Präsident John F. Kennedy ist gescheitert, Präsident Corny Littmann hat gesiegt. Der eine 1961, der andere 2008, der eine in der Schweinebucht, der andere im Millerntor-Stadion. Und, zugegeben, beim ersten ging es um Weltpolitik, beim zweiten nicht mal um einen Fußballpokal.

Als am vergangenen Freitag die kubanische Nationalmannschaft in Hamburg zum Freundschaftsspiel auf den FC St. Pauli traf, fiel es schwer, nicht auch eine politische Dimension in dem Spiel zu erahnen - auch wenn die Veranstalter das anders sahen. "Nein, nein, Fußball und Politik muss man trennen", sagte Reinhold Fanz. Der 54-Jährige war der Ermöglicher der ungewöhnlichen Partie zwischen dem Club aus der zweiten Liga und dem Nationalteam aus der Karibik. Fanz ist ein Deutscher, der nach Stationen bei Hannover 96 und dem Bonner SC seit Anfang des Jahres die kubanische Nationalmannschaft coacht.

Als Trainer steht er vor der Herausforderung, die Mannschaft ohne viel Geld fit zu machen – denn das kommunistische Kuba ist nahezu bankrott, seit die Sowjetunion als finanzstarker Verbündeter nicht mehr existiert. "Man musste fast Angst haben, dass der Flutlichtmast nicht abknickt", berichtet Christian Bönig, der Pressesprecher und Team Manager von St. Pauli, vom Trainingslager auf der Insel. "Die spielen schon unter abenteuerlichen Bedingungen."

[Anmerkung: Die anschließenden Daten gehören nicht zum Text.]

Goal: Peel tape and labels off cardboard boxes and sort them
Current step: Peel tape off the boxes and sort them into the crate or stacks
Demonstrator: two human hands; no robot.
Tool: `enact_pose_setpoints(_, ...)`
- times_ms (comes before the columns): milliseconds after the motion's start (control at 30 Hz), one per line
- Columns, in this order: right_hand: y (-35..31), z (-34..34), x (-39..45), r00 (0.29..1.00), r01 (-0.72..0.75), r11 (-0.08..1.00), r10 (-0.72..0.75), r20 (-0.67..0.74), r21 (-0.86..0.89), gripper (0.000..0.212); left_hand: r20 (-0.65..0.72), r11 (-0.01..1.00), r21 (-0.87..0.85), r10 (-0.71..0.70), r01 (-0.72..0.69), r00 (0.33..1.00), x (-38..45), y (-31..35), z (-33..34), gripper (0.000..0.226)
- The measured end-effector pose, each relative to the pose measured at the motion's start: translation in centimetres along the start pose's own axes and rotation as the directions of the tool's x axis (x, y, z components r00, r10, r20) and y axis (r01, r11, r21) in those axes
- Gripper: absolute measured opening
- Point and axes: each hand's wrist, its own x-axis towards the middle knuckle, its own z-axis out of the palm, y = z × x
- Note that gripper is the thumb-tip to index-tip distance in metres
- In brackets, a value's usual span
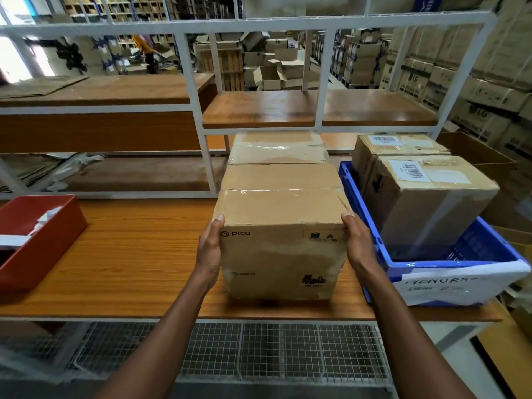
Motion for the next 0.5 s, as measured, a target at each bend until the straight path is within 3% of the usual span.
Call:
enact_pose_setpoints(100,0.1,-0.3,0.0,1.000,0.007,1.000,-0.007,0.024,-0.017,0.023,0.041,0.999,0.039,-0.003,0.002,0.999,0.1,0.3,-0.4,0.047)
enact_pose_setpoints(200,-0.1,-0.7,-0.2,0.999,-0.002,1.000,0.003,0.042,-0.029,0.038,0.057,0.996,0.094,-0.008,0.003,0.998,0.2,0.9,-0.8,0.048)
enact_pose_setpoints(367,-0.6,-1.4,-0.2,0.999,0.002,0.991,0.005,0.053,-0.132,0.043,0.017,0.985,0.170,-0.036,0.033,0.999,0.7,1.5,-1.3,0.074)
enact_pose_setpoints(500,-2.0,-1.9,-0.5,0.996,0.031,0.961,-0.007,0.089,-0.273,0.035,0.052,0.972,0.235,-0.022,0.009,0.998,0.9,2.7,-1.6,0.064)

Trotz der strukturellen Nachteile in ihrer Heimat sind die Kubaner motiviert – das Ziel ist die Qualifikation zur Fußball-WM 2010. Deshalb interessierte man sich in Kuba für einen deutschen Trainer. Und deshalb ist Fanz mit seinem Team jetzt auf Trainingsreise durch Deutschland.

Bisher waren ausländische Einflüsse in Kuba eher unerwünscht. Seit fünf Jahren habe es zwar keine Hinrichtungen mehr auf Kuba gegeben, doch noch immer sitzen 58 Regimekritiker ohne fairen Prozess im Gefängnis, berichtet die Menschenrechtsorganisation Amnesty International. Als staatsschädigend gilt nach kubanischem Recht demnach schon die Kommunikation mit internationalen Menschenrechtsorganisationen und die Teilnahme an Interviews mit amerikanischen Medien.

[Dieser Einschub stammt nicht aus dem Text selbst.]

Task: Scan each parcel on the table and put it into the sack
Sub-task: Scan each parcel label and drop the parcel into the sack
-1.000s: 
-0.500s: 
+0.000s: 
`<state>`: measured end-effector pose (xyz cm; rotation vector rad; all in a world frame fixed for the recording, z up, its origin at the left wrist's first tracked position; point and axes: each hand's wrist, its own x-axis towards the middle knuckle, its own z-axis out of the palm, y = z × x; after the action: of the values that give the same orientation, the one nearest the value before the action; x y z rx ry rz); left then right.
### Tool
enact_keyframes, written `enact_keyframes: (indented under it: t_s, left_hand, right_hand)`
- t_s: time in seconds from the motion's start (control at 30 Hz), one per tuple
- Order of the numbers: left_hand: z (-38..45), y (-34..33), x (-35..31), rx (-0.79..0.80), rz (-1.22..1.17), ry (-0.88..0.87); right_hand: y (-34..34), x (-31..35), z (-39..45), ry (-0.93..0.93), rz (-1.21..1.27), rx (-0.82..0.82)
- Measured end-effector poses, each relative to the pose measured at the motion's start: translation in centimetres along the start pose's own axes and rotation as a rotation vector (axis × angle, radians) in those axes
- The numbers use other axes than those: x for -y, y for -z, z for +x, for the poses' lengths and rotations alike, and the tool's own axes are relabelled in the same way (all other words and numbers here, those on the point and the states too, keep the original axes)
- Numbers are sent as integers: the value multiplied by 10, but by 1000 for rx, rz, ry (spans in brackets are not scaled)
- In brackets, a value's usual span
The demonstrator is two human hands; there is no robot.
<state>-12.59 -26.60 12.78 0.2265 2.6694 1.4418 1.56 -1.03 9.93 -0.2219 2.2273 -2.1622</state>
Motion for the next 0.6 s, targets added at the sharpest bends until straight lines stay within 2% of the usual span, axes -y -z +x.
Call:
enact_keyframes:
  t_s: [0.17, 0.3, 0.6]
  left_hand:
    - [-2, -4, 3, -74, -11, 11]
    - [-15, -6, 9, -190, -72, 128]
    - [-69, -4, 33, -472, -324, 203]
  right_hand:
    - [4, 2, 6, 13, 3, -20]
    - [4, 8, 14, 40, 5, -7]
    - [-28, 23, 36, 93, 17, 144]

Einer der juristischen Kniffe, mit dem das Castro-Regime seinen internen Kritikern beikommt ist, diese als "sozial gefährlich" zu deklarieren, heißt es beim "Center for a Free Cuba" in den USA. Gefährlich ist für die kommunistische Staatsmoral demnach wer gewohnheitsmäßig trinkt, Drogen nimmt oder durch Provokation und unangepasstes Verhalten die "Regeln des sozialen Nebeneinanders" verletzt. Mit diesen Regeln ließe sich in St. Pauli der halbe Stadtteil einknasten.

Dort wird die kubanische Fußballdelegation derweil begrüßt – mit offenen Armen und mit allen kleinen Unangepasstheiten des Viertels. Vor der neuen Südtribüne des Millerntor-Stadions dröhnt der Prollhead-Song "Beim FC St. Pauli herrscht Misswirtschaft". Turbojugend-Punks aus Opladen und Mönchengladbach tragen ihre Jeansjacken mit Club-Insignien zur Schau. Die Gewohnheitstrinker sind gewohnheitsmäßig betrunken, die anderen unterwegs dorthin.